Group by day with Multiple Date Fields

Question

I have documents stored into MongoDB like this :

{
    "_id" : "XBpNKbdGSgGfnC2MJ",
    "po" : 72134185,
    "machine" : 40940,
    "location" : "02A01",
    "inDate" : ISODate("2017-07-19T06:10:13.059Z"),
    "requestDate" : ISODate("2017-07-19T06:17:04.901Z"),
    "outDate" : ISODate("2017-07-19T06:30:34Z")
}

And I want give the sum, by day, of inDate and outDate.

I can retrieve of both side the sum of documents by inDate day and, on other side, the sum of documents by outDate, but I would like the sum of each.

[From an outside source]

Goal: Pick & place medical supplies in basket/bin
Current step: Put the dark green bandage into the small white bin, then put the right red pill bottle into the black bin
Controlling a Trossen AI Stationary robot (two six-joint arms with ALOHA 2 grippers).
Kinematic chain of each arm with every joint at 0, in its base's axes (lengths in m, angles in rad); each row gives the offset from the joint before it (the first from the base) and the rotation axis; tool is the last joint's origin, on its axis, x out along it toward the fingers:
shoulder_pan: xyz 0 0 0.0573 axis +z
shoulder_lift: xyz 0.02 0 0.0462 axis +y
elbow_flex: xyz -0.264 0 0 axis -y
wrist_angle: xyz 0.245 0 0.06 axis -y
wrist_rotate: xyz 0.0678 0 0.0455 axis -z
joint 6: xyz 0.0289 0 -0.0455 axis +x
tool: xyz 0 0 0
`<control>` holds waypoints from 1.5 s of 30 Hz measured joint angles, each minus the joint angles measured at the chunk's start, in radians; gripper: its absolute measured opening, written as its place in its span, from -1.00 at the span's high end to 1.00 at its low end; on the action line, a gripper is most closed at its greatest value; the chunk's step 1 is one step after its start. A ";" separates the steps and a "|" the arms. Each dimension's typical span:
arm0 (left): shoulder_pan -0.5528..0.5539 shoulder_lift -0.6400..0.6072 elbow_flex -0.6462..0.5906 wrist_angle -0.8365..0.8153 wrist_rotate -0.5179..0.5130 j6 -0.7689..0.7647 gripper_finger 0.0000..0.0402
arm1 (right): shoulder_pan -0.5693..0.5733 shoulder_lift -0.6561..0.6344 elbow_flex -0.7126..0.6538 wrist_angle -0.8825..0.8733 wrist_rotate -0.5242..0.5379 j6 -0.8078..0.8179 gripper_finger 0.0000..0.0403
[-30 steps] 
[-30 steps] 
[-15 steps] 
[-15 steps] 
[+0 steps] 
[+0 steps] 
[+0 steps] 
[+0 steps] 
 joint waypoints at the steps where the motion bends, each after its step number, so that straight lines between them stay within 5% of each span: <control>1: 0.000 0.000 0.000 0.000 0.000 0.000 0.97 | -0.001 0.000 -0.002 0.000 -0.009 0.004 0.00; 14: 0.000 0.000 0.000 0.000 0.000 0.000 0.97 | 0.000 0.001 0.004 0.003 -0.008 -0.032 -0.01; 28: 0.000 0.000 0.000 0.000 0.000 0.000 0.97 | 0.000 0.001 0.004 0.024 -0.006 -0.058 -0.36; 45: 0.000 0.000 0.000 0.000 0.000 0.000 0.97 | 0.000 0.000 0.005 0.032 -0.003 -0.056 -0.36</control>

Currently, I use this pipeline :

      $group: {
        _id: {
          yearA: { $year: '$inDate' },
          monthA: { $month: '$inDate' },
          dayA: { $dayOfMonth: '$inDate' },
        },
        count: { $sum: 1 },
      },

and I give :

{ "_id" : { "year" : 2017, "month" : 7, "day" : 24 }, "count" : 1 }
{ "_id" : { "year" : 2017, "month" : 7, "day" : 21 }, "count" : 11 }
{ "_id" : { "year" : 2017, "month" : 7, "day" : 19 }, "count" : 20 }

But I would like, if it's possible :

{ "_id" : { "year" : 2017, "month" : 7, "day" : 24 }, "countIn" : 1, "countOut" : 4 }
{ "_id" : { "year" : 2017, "month" : 7, "day" : 21 }, "countIn" : 11, "countOut" : 23 }
{ "_id" : { "year" : 2017, "month" : 7, "day" : 19 }, "countIn" : 20, "countOut" : 18 }

Any idea ? Many thanks :-)

Best practice here would be to run each aggregation separately and then "combine" the results in post processing. It's fairly simple and common practice to run "parallel" processes and essentially "combine" on the output key that is in common. Running "parallel" is your better option here, with different handling depending on the language choice and environment, as well as the size of overall results. So ideally with nodejs or something that allows parallel execution of the queries in an "async" matter, rather than blocking on each separately. — Neil Lunn, Jul 26 '17 at 04:38

Neil Lunn · Answer 1 · 2017-07-26T10:32:11.940

You can also split the documents at the source, by essentially combining each value into an array of entries by "type" for "in" and "out". You can do this simply using $map and $cond to select the fields, then $unwind the array and then determine which field to "count" again by inspecting with $cond:

collection.aggregate([
  { "$project": {
    "dates": {
      "$filter": {
        "input": { 
          "$map": {
            "input": [ "in", "out" ],
            "as": "type",
            "in": {
              "type": "$$type",
              "date": {
                "$cond": {
                  "if": { "$eq": [ "$$type", "in" ] },
                  "then": "$inDate",
                  "else": "$outDate"
                }
              }
            }
          }
        },
        "as": "dates",
        "cond": { "$ne": [ "$$dates.date", null ] }
      }
    }
  }},
  { "$unwind": "$dates" },
  { "$group": {
    "_id": {
      "year": { "$year": "$dates.date" },
      "month": { "$month": "$dates.date" },
      "day": { "$dayOfMonth": "$dates.date" }
    },
    "countIn": {
      "$sum": {
        "$cond": {
          "if": { "$eq": [ "$dates.type", "in" ]  },
          "then": 1,
          "else": 0
        }
      }
    },
    "countOut": {
      "$sum": {
        "$cond": {
          "if": { "$eq": [ "$dates.type", "out" ]  },
          "then": 1,
          "else": 0
        }
      }
    }
  }}
])

That's a safe way to do this that does not risk breaking the BSON limit, no matter what size of data you send at it.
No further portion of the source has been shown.